> TASK PROMPT
Please output each line of the data exactly as it appears.

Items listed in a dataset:
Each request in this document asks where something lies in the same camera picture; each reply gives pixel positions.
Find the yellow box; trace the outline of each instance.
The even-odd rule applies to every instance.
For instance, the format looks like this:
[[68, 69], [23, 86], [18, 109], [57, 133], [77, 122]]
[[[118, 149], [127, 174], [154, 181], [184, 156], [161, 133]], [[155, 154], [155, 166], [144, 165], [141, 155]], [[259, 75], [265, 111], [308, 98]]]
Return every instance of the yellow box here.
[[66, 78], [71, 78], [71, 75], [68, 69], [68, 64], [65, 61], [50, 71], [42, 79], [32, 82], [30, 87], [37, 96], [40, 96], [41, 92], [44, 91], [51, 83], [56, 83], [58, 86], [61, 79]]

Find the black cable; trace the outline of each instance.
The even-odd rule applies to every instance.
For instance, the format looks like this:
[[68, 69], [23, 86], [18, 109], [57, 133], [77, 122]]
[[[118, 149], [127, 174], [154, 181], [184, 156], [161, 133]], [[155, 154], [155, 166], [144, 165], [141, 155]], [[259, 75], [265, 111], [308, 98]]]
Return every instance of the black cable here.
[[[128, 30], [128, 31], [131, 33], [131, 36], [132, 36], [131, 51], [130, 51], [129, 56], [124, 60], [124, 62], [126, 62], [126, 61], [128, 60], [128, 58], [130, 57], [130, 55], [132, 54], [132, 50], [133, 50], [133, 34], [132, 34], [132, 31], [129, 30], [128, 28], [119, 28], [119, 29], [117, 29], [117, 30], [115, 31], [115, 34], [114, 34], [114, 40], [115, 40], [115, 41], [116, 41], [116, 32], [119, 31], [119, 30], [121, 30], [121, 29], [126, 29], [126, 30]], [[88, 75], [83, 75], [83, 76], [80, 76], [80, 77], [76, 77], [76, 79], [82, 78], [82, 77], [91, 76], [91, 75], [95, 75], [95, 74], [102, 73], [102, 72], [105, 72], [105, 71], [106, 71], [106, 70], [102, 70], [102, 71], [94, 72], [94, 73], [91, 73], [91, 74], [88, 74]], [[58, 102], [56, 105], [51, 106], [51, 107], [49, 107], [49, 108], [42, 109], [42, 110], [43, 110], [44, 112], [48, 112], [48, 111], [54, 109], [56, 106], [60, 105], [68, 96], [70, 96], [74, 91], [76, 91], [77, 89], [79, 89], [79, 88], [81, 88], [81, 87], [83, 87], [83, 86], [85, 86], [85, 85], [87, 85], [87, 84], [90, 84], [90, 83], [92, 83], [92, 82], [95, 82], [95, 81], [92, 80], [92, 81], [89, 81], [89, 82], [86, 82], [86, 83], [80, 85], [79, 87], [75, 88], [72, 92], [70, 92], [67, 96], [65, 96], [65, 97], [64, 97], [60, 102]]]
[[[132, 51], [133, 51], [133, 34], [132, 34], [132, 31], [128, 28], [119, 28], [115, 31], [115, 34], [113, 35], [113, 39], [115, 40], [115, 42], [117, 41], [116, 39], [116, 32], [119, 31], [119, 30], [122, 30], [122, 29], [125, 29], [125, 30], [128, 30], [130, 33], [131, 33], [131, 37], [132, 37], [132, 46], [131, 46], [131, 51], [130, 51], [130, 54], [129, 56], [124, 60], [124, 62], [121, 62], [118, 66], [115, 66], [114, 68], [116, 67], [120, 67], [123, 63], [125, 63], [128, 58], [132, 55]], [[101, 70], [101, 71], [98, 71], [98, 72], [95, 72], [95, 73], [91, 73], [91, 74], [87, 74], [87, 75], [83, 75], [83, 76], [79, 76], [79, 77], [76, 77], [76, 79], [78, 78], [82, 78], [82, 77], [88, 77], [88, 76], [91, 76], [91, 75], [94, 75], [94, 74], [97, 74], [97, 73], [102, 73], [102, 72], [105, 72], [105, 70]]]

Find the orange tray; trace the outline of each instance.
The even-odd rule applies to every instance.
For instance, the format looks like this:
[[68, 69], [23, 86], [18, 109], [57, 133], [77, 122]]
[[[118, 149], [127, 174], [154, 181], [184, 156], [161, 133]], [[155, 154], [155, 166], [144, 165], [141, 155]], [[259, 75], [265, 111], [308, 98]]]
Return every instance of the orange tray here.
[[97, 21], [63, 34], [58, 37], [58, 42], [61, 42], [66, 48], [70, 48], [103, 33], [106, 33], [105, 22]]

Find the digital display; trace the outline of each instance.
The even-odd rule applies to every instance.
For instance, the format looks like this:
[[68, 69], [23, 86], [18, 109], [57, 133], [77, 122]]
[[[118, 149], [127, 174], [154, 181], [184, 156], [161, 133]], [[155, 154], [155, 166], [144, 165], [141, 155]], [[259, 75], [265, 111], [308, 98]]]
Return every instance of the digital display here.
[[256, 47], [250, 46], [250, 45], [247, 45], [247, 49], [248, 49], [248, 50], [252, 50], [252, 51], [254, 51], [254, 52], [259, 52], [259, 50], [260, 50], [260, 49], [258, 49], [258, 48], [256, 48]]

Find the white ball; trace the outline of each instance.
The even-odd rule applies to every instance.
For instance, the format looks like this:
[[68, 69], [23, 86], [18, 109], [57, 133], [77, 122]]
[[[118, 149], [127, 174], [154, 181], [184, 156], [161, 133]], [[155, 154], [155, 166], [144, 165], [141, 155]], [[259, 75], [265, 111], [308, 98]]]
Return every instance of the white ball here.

> EXPECTED ANSWER
Each request in this document asks where something lies in the same camera picture; each reply gives pixel positions.
Find the yellow box; trace the outline of each instance.
The even-odd rule applies to every instance.
For instance, the format looks like this:
[[68, 69], [23, 86], [18, 109], [57, 133], [77, 122]]
[[[118, 149], [127, 174], [154, 181], [184, 156], [161, 133]], [[155, 154], [155, 166], [144, 165], [141, 155]], [[259, 75], [265, 111], [308, 98]]]
Return every instance of the yellow box here.
[[66, 78], [71, 78], [71, 75], [68, 69], [68, 64], [65, 61], [50, 71], [42, 79], [32, 82], [30, 87], [37, 96], [40, 96], [41, 92], [44, 91], [51, 83], [56, 83], [58, 86], [61, 79]]

Find the black cable; trace the outline of each instance.
The even-odd rule applies to every instance.
For instance, the format looks like this:
[[68, 69], [23, 86], [18, 109], [57, 133], [77, 122]]
[[[118, 149], [127, 174], [154, 181], [184, 156], [161, 133]], [[155, 154], [155, 166], [144, 165], [141, 155]], [[259, 75], [265, 111], [308, 98]]]
Return every instance of the black cable here.
[[[128, 30], [128, 31], [131, 33], [131, 36], [132, 36], [131, 51], [130, 51], [129, 56], [124, 60], [124, 62], [126, 62], [126, 61], [128, 60], [128, 58], [130, 57], [130, 55], [132, 54], [132, 50], [133, 50], [133, 34], [132, 34], [132, 31], [129, 30], [128, 28], [119, 28], [119, 29], [117, 29], [117, 30], [115, 31], [115, 34], [114, 34], [114, 40], [115, 40], [115, 41], [116, 41], [116, 32], [119, 31], [119, 30], [121, 30], [121, 29], [126, 29], [126, 30]], [[88, 75], [83, 75], [83, 76], [80, 76], [80, 77], [76, 77], [76, 79], [82, 78], [82, 77], [91, 76], [91, 75], [95, 75], [95, 74], [102, 73], [102, 72], [105, 72], [105, 71], [106, 71], [106, 70], [102, 70], [102, 71], [94, 72], [94, 73], [91, 73], [91, 74], [88, 74]], [[58, 102], [56, 105], [51, 106], [51, 107], [49, 107], [49, 108], [42, 109], [42, 110], [43, 110], [44, 112], [48, 112], [48, 111], [54, 109], [56, 106], [60, 105], [68, 96], [70, 96], [74, 91], [76, 91], [77, 89], [79, 89], [79, 88], [81, 88], [81, 87], [83, 87], [83, 86], [85, 86], [85, 85], [87, 85], [87, 84], [90, 84], [90, 83], [92, 83], [92, 82], [95, 82], [95, 81], [92, 80], [92, 81], [89, 81], [89, 82], [86, 82], [86, 83], [80, 85], [79, 87], [75, 88], [72, 92], [70, 92], [67, 96], [65, 96], [65, 97], [64, 97], [60, 102]]]
[[[132, 51], [133, 51], [133, 34], [132, 34], [132, 31], [128, 28], [119, 28], [115, 31], [115, 34], [113, 35], [113, 39], [115, 40], [115, 42], [117, 41], [116, 39], [116, 32], [119, 31], [119, 30], [122, 30], [122, 29], [125, 29], [125, 30], [128, 30], [130, 33], [131, 33], [131, 37], [132, 37], [132, 46], [131, 46], [131, 51], [130, 51], [130, 54], [129, 56], [124, 60], [124, 62], [121, 62], [118, 66], [115, 66], [114, 68], [116, 67], [120, 67], [123, 63], [125, 63], [128, 58], [132, 55]], [[101, 70], [101, 71], [98, 71], [98, 72], [95, 72], [95, 73], [91, 73], [91, 74], [87, 74], [87, 75], [83, 75], [83, 76], [79, 76], [79, 77], [76, 77], [76, 79], [78, 78], [82, 78], [82, 77], [88, 77], [88, 76], [91, 76], [91, 75], [94, 75], [94, 74], [97, 74], [97, 73], [102, 73], [102, 72], [105, 72], [105, 70]]]

Find the orange tray; trace the outline of each instance.
The even-odd rule applies to every instance.
For instance, the format looks like this:
[[68, 69], [23, 86], [18, 109], [57, 133], [77, 122]]
[[[118, 149], [127, 174], [154, 181], [184, 156], [161, 133]], [[155, 154], [155, 166], [144, 165], [141, 155]], [[259, 75], [265, 111], [308, 98]]]
Return every instance of the orange tray here.
[[97, 21], [63, 34], [58, 37], [58, 42], [61, 42], [66, 48], [70, 48], [103, 33], [106, 33], [105, 22]]

Find the digital display; trace the outline of each instance.
The even-odd rule applies to every instance.
For instance, the format looks like this:
[[68, 69], [23, 86], [18, 109], [57, 133], [77, 122]]
[[[118, 149], [127, 174], [154, 181], [184, 156], [161, 133]], [[155, 154], [155, 166], [144, 165], [141, 155]], [[259, 75], [265, 111], [308, 98]]]
Return every instance of the digital display here.
[[256, 47], [250, 46], [250, 45], [247, 45], [247, 49], [248, 49], [248, 50], [252, 50], [252, 51], [254, 51], [254, 52], [259, 52], [259, 50], [260, 50], [260, 49], [258, 49], [258, 48], [256, 48]]

Find the white ball; trace the outline of each instance.
The even-odd rule applies to every instance.
For instance, the format looks like this:
[[68, 69], [23, 86], [18, 109], [57, 133], [77, 122]]
[[[118, 149], [127, 174], [154, 181], [184, 156], [161, 133]], [[155, 154], [155, 166], [144, 165], [141, 155]], [[259, 75], [265, 111], [308, 98]]]
Return every instance of the white ball here.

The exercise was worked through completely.